• [Exercise]: Everything from the line with "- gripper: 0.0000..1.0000" to the end of the data should be restated word for word, and nothing before it.

• [Dataset content]:
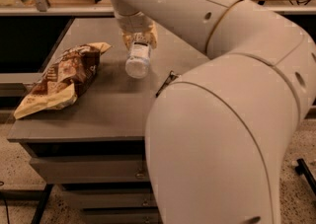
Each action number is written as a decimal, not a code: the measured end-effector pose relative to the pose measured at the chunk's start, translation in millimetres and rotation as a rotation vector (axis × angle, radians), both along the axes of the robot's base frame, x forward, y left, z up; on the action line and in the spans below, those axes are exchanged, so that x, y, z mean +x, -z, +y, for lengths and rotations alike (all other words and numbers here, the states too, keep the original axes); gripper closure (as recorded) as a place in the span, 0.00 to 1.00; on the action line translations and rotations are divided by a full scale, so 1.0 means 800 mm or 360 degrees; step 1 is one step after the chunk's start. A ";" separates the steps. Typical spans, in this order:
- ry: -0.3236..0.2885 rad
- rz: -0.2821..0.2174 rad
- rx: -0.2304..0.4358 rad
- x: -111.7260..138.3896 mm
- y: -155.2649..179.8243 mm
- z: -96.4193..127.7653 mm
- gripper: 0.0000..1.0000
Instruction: Move blue plastic bottle near brown chip bag
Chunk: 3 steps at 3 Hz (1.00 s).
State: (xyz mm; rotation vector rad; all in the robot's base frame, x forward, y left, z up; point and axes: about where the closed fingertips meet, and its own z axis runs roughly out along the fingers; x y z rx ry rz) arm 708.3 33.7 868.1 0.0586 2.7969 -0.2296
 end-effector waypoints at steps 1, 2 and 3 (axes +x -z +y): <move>-0.0014 0.0065 0.0257 -0.005 0.001 0.003 1.00; 0.0006 0.0194 0.0431 -0.010 0.010 0.010 1.00; -0.0008 0.0278 0.0559 -0.017 0.019 0.025 0.82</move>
Offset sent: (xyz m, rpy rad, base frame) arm -0.0153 0.0163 -0.0090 0.4101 0.2431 -0.0256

• [Expected answer]:
- gripper: 0.0000..1.0000
Instruction: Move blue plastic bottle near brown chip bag
Chunk: 3 steps at 3 Hz (1.00 s).
State: (xyz mm; rotation vector rad; all in the robot's base frame, x forward, y left, z up; point and axes: about where the closed fingertips meet, and its own z axis runs roughly out along the fingers; x y z rx ry rz) arm 708.3 33.7 868.1 0.0586 2.7969 -0.2296
 end-effector waypoints at steps 1, 2 and 3 (axes +x -z +y): <move>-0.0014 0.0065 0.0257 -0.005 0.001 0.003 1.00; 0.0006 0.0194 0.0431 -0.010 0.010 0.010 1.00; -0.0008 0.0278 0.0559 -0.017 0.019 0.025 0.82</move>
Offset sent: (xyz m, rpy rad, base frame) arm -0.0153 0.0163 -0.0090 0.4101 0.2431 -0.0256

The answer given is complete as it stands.